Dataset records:
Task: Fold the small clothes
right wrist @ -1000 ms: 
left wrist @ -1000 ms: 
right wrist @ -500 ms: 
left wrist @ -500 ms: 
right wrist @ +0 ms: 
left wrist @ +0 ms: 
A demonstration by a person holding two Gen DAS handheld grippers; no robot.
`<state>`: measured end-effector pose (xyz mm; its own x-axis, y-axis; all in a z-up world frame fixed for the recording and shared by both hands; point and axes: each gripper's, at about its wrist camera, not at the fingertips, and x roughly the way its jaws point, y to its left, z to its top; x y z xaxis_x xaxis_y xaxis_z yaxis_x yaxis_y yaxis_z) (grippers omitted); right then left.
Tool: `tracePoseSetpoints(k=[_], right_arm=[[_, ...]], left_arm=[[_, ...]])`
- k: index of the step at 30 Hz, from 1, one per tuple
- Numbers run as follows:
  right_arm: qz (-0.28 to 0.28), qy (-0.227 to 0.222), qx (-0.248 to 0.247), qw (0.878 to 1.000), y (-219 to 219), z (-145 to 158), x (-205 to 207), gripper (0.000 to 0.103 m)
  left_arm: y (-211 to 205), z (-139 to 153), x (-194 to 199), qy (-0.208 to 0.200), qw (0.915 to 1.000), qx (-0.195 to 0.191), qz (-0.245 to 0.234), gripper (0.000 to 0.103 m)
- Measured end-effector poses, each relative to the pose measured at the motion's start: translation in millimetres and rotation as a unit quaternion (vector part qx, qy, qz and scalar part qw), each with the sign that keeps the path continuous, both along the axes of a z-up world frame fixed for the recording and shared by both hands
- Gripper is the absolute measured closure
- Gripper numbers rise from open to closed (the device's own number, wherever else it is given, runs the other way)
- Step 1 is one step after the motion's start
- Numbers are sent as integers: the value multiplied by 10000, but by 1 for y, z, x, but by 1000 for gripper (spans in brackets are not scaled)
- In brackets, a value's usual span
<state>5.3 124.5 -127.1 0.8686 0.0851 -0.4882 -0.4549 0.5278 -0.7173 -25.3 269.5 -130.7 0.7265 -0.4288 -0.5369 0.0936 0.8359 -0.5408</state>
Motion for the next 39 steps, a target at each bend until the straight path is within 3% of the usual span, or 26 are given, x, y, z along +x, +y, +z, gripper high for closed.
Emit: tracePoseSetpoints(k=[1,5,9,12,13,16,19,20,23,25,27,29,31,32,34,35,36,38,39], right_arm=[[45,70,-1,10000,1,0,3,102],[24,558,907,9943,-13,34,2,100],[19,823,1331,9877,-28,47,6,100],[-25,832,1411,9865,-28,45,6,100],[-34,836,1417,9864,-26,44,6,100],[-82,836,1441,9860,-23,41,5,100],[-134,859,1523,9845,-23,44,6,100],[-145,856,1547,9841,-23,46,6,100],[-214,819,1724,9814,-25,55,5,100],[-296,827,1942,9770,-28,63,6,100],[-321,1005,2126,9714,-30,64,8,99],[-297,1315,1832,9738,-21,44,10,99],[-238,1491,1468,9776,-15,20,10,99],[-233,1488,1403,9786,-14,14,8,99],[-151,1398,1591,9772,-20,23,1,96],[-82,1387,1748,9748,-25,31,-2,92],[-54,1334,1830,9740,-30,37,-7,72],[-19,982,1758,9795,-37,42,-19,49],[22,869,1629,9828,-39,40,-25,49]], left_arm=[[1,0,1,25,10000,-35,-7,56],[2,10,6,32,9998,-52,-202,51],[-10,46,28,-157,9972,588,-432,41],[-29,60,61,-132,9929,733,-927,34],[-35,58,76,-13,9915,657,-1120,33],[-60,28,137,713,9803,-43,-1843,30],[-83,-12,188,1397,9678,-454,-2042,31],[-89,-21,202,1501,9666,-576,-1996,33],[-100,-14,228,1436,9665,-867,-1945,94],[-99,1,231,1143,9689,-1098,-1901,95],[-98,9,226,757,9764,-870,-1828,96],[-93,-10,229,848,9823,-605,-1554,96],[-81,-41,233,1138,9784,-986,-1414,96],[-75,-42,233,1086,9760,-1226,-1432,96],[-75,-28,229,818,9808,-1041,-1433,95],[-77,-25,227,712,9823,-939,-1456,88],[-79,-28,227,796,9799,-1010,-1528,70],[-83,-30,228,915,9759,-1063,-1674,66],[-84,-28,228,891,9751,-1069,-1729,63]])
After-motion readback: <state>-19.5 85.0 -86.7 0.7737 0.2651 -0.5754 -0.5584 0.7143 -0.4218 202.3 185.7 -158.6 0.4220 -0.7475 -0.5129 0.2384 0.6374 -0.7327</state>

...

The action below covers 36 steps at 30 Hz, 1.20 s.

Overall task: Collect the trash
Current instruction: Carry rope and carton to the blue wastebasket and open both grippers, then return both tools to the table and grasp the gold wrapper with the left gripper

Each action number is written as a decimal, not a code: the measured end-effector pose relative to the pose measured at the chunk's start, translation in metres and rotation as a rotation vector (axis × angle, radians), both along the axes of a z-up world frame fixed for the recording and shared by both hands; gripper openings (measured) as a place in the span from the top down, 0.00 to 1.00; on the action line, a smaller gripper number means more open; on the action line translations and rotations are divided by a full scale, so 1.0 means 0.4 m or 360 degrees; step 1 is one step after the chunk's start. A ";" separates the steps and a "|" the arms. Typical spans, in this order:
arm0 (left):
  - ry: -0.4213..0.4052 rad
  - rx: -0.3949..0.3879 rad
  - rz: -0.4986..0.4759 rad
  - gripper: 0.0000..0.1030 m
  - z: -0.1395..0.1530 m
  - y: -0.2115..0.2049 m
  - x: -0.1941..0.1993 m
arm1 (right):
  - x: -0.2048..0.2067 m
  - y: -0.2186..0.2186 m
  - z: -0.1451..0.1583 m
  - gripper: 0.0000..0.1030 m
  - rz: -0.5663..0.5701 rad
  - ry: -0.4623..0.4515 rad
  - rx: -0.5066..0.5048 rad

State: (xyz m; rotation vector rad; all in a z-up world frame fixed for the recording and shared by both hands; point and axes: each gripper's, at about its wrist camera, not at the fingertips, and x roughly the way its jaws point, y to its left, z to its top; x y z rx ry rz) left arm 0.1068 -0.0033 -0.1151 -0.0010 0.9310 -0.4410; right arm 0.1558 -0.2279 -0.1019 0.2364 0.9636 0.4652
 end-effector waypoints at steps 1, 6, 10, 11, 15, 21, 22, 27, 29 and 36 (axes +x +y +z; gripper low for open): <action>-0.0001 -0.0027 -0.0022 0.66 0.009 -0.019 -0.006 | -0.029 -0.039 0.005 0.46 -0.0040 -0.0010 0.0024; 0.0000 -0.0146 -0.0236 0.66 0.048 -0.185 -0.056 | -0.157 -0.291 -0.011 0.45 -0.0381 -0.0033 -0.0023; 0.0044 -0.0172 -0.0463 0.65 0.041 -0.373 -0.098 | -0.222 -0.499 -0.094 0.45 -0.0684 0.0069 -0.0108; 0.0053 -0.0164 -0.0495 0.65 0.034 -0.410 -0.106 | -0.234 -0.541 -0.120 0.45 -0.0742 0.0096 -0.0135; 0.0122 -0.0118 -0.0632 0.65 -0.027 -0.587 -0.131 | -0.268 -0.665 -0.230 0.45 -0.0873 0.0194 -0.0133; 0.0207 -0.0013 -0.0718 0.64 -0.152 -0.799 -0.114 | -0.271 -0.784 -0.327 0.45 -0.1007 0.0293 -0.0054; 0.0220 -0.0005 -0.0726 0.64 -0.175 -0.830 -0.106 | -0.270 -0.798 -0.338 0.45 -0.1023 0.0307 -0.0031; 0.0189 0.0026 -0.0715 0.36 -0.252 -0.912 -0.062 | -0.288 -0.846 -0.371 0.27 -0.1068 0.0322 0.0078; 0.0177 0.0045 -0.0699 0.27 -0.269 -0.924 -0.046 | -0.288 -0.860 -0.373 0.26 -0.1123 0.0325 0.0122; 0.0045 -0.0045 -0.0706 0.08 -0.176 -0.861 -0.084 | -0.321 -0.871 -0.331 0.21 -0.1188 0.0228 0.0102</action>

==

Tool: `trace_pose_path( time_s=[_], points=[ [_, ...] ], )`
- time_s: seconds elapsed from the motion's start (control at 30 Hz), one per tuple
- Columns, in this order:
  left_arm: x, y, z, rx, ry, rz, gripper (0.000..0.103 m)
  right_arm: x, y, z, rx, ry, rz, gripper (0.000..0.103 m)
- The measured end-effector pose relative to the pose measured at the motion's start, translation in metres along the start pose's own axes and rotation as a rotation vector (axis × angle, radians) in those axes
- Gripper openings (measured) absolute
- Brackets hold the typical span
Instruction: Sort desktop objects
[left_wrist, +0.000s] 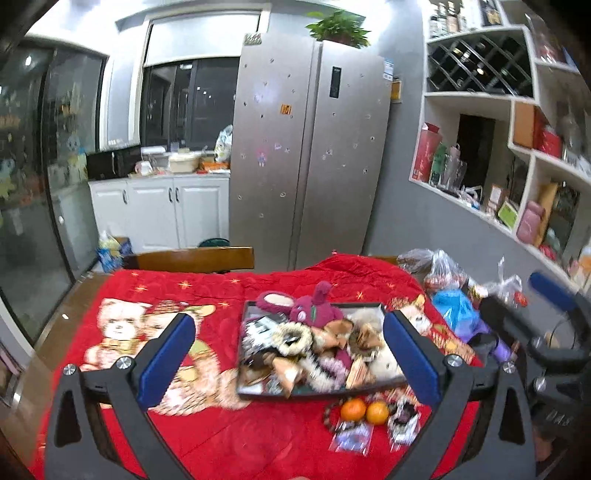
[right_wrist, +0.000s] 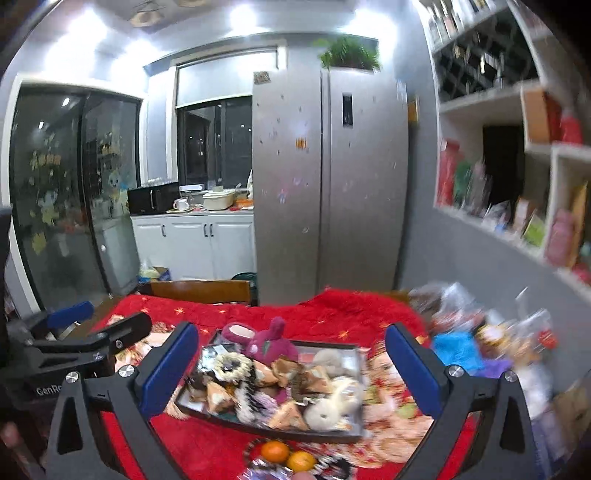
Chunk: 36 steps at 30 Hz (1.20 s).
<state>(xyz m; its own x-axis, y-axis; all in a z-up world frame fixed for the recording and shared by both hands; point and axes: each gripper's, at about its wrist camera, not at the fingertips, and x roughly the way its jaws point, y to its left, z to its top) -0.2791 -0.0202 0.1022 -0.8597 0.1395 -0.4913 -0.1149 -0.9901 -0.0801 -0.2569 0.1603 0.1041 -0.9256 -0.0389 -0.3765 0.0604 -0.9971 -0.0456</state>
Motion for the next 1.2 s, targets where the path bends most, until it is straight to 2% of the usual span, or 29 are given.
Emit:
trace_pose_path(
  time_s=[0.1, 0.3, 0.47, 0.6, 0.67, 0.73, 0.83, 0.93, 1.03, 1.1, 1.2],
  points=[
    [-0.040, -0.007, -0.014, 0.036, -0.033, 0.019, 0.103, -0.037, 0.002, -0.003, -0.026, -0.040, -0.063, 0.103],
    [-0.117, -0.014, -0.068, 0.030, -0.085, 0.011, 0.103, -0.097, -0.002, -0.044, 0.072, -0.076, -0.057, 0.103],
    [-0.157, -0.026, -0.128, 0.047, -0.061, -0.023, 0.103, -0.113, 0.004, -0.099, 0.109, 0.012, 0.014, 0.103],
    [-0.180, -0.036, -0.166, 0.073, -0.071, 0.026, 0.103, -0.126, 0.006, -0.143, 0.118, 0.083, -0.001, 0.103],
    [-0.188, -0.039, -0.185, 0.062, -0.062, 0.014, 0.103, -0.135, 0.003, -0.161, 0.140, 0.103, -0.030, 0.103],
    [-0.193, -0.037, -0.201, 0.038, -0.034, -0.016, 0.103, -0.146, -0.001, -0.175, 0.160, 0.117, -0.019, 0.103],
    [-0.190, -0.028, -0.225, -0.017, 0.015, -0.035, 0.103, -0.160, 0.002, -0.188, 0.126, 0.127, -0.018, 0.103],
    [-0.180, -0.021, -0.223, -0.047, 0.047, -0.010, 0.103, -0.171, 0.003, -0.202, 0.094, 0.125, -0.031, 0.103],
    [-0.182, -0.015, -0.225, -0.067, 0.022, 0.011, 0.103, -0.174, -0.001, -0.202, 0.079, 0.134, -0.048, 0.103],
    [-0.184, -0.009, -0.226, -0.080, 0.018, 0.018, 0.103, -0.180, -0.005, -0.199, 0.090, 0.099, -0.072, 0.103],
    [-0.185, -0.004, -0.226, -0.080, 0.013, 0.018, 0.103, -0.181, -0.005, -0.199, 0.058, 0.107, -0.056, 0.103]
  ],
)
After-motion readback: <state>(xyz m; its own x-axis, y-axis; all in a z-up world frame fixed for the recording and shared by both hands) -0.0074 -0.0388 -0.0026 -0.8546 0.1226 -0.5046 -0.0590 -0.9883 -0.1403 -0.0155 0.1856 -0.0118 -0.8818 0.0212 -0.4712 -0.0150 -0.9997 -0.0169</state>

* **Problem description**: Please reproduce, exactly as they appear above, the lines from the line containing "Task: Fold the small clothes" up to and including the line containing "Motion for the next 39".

* **Result for this exercise**:
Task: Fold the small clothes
right wrist @ -1000 ms: 
left wrist @ -1000 ms: 
right wrist @ -500 ms: 
left wrist @ -500 ms: 
right wrist @ +0 ms: 
left wrist @ +0 ms: 
A demonstration by a person holding two Gen DAS handheld grippers; no robot.
`<state>`: measured end-effector pose (xyz mm; its own x-axis, y-axis; all in a z-up world frame fixed for the recording and shared by both hands; point and axes: each gripper's, at about its wrist camera, not at the fingertips, and x roughly the way its jaws point, y to its left, z to its top; x y z xaxis_x xaxis_y xaxis_z yaxis_x yaxis_y yaxis_z) (grippers omitted); right then left.
Tool: `tracePoseSetpoints(k=[_], right_arm=[[_, ...]], left_arm=[[_, ...]])`
- k: index of the step at 30 Hz, from 1, one per tuple
- Numbers run as follows:
  right_arm: qz (-0.28 to 0.28), qy (-0.227 to 0.222), qx (-0.248 to 0.247), qw (0.878 to 1.000), y (-219 to 219), z (-145 to 158), x (-205 to 207), gripper (0.000 to 0.103 m)
  left_arm: y (-211 to 205), z (-139 to 153), x (-194 to 199), qy (-0.208 to 0.200), qw (0.915 to 1.000), qx (-0.195 to 0.191), qz (-0.245 to 0.234), gripper (0.000 to 0.103 m)
- Measured end-effector poses, each relative to the pose measured at the motion's start: translation in millimetres and rotation as a unit quaternion (vector part qx, qy, qz and scalar part qw), each with the sign that keeps the path continuous, both along the axes of a z-up world frame fixed for the recording and shared by both hands
- Gripper is the absolute measured closure
- Gripper numbers rise from open to closed (the device's own number, wherever else it is given, runs the other way)
- Step 1 is one step after the motion's start
- Numbers are sent as integers: the value multiplied by 10000, but by 1 for y, z, x, but by 1000 for gripper (spans in brackets are not scaled)
- In brackets, a value's usual span
<state>5.3 124.5 -127.1 0.8686 0.0851 -0.4882 -0.4549 0.5278 -0.7173 -25.3 269.5 -130.7 0.7265 -0.4288 -0.5369 0.0936 0.8359 -0.5408</state>
Motion for the next 39 steps, a target at each bend until the straight path is within 3% of the usual span, or 26 are given, x, y, z along +x, +y, +z, gripper high for closed.

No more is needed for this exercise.